====== INFORMATION SHOWN

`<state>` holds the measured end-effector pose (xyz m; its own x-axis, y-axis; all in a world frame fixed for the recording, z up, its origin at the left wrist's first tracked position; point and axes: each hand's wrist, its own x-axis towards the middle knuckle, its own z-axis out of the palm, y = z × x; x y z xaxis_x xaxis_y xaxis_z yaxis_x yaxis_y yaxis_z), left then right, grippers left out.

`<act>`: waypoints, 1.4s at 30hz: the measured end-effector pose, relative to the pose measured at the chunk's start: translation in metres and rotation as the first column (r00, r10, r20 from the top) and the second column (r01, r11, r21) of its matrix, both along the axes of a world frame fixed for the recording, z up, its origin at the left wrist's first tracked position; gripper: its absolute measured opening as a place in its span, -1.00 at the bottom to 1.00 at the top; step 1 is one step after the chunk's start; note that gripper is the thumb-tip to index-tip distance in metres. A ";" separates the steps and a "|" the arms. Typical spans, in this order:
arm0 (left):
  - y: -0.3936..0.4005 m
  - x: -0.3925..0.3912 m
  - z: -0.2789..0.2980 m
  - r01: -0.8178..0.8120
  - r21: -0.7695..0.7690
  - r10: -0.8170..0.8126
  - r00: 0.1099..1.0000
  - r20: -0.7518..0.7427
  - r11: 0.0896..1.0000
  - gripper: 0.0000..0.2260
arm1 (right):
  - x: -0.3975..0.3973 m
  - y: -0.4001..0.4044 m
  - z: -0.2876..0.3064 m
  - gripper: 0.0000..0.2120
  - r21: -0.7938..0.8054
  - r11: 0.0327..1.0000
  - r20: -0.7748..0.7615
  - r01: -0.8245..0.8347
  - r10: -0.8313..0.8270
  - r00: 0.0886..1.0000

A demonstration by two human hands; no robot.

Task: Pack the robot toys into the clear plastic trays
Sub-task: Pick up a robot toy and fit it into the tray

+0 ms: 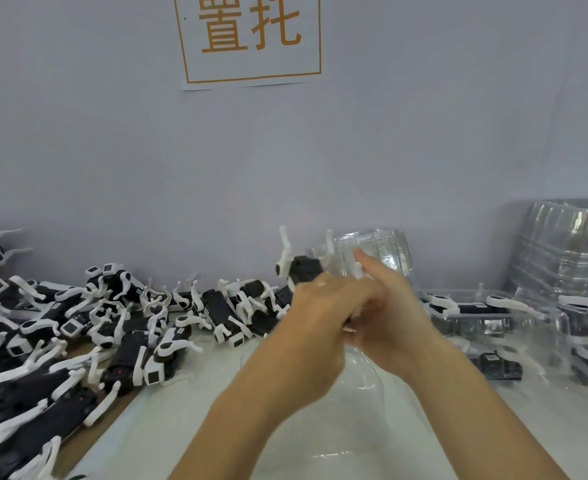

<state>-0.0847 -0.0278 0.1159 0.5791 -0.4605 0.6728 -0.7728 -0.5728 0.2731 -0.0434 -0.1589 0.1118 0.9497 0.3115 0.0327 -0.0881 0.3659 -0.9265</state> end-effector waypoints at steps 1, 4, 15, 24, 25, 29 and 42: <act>-0.004 -0.001 -0.004 0.006 -0.014 -0.007 1.000 -0.031 1.000 -0.46 | 0.002 -0.005 0.001 -0.54 0.020 1.000 0.012 0.007 -0.007 1.000; -0.004 -0.001 -0.008 -0.015 0.004 0.015 0.999 -0.051 1.000 -0.50 | 0.006 -0.015 0.003 -0.59 0.002 1.000 0.027 0.029 -0.029 0.999; 0.030 -0.004 0.017 0.134 -0.432 -0.258 0.935 -0.244 0.892 -0.60 | 0.014 -0.017 -0.007 -0.78 -0.168 0.849 0.226 0.501 -0.462 0.858; 0.082 0.062 -0.109 -0.485 -0.423 -0.038 0.623 -0.782 0.765 -0.81 | 0.025 -0.009 -0.033 -0.52 -0.491 0.615 0.746 0.617 -0.069 0.662; 0.080 0.064 -0.116 -0.530 -0.520 -0.156 0.584 -0.797 0.670 -0.82 | 0.025 -0.002 -0.039 -0.54 -0.525 0.625 0.730 0.577 -0.017 0.683; 0.078 0.069 -0.119 -0.551 -0.608 -0.273 0.571 -0.774 0.572 -0.79 | 0.025 0.020 -0.068 -0.56 -0.786 0.480 0.533 0.390 0.207 0.820; 0.080 0.069 -0.125 -0.493 -0.692 -0.344 0.621 -0.704 0.527 -0.82 | 0.024 0.025 -0.061 -0.45 -0.646 0.551 0.697 0.529 0.143 0.703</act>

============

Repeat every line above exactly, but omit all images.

`<state>` holds the measured end-effector pose (xyz m; its own x-axis, y-axis; all in a world frame fixed for the recording, z up, its origin at the left wrist's first tracked position; point and axes: each hand's wrist, its own x-axis towards the middle knuckle, its own z-axis out of the palm, y = z × x; x y z xaxis_x xaxis_y xaxis_z yaxis_x yaxis_y yaxis_z), left then right, grippers left out.

`<act>`: waypoints, 1.4s at 30hz: the measured end-effector pose, relative to the pose measured at the chunk's start: translation in metres and rotation as the first column (r00, r10, r20 from the top) and the second column (r01, r11, r21) of its matrix, both along the axes of a world frame fixed for the recording, z up, its origin at the left wrist's first tracked position; gripper: its absolute measured opening as a place in its span, -1.00 at the bottom to 1.00 at the top; step 1 is one step after the chunk's start; note that gripper is the thumb-tip to index-tip distance in metres. A ";" separates the steps and a "|" the arms. Typical spans, in this order:
arm0 (left):
  - y: -0.3936..0.4005 m
  - x: -0.3925..0.3912 m
  - z: -0.2789..0.2980 m
  - r01: -0.8178..0.8120
  - r21: -0.7695..0.7690
  - r10: -0.8170..0.8126
  - r00: 0.1099..1.0000
  - r20: -0.7518..0.7427
  - r11: 0.0896..1.0000
  - gripper: 0.0000..0.2260
arm1 (right):
  - x: -0.3975..0.3973 m
  - y: -0.4001..0.4044 m
  - z: -0.2876..0.3064 m
  - gripper: 0.0000..0.2120
  - r21: -0.7938..0.8054
  - r11: 0.0327..1.0000
  - r20: -0.7748..0.7615
  - r01: -0.8245..0.8347
  - r10: -0.8313..0.8270
  - r00: 0.0886..1.0000

A demonstration by two human hands; no robot.

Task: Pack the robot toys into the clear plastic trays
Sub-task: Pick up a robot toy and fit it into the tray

+0 ms: 

<state>-0.0847 -0.0278 0.1159 0.5791 -0.4605 0.6728 -0.7728 -0.5728 0.2731 -0.0434 -0.1589 0.1118 0.9497 0.3115 0.0327 -0.0881 0.3659 -0.9265</state> end-effector waypoints at steps 1, 4, 15, 24, 25, 29 and 42: <act>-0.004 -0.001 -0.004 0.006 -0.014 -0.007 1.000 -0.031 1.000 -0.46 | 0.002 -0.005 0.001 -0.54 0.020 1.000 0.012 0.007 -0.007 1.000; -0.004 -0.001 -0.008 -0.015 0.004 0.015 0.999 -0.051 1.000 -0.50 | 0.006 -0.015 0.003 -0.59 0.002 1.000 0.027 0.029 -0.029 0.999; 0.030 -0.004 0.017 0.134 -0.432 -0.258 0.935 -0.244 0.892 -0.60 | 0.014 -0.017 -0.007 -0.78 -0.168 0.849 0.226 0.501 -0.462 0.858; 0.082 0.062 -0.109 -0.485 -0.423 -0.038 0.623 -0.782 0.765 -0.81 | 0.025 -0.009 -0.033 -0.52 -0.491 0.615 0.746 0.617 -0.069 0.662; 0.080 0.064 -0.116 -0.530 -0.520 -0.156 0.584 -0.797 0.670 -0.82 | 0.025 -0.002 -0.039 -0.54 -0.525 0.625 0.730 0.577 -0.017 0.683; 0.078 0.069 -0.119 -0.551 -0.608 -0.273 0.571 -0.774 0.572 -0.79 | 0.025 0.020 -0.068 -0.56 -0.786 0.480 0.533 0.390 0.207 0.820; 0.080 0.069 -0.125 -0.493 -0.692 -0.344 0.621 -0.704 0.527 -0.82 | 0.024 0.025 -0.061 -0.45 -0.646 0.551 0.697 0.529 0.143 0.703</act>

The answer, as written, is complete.